ITMO University, Saint Petersburg, Russia.
National Almazov Medical Research Centre, Saint Petersburg, Russia.
Stud Health Technol Inform. 2021 Nov 18;287:55-56. doi: 10.3233/SHTI210811.
The important information about a patient is often stored in a free-form text to describe the events in the patient's medical history. In this work, we propose and evaluate a hybrid approach based on rules and syntactical analysis to normalise temporal expressions and assess uncertainty depending on the remoteness of the event.
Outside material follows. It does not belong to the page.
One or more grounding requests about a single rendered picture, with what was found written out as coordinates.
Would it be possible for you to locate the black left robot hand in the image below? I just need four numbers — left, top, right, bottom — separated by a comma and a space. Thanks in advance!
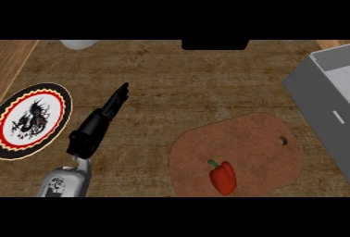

A dataset of 500 sentences was manually labelled to measure the accuracy. On this dataset, the accuracy of extracting temporal expressions is 95,5%, and the accuracy of normalization is 94%. The event extraction accuracy is 74.80%. The essential advantage of this work is the implementation of the considered approach for the non-English language where NLP tools are limited.
患者的重要信息通常以自由格式的文本存储,用于描述患者病史中的事件。在这项工作中,我们提出并评估了一种基于规则和句法分析的混合方法,以规范化时间表达式并根据事件的遥远程度评估不确定性。我们使用一个包含 500 个句子的数据集进行手动标注,以衡量准确性。在这个数据集上,提取时间表达式的准确性为 95.5%,规范化的准确性为 94%。事件提取的准确性为 74.80%。这项工作的主要优势在于针对英语以外的语言实施了所考虑的方法,在这些语言中,NLP 工具受到限制。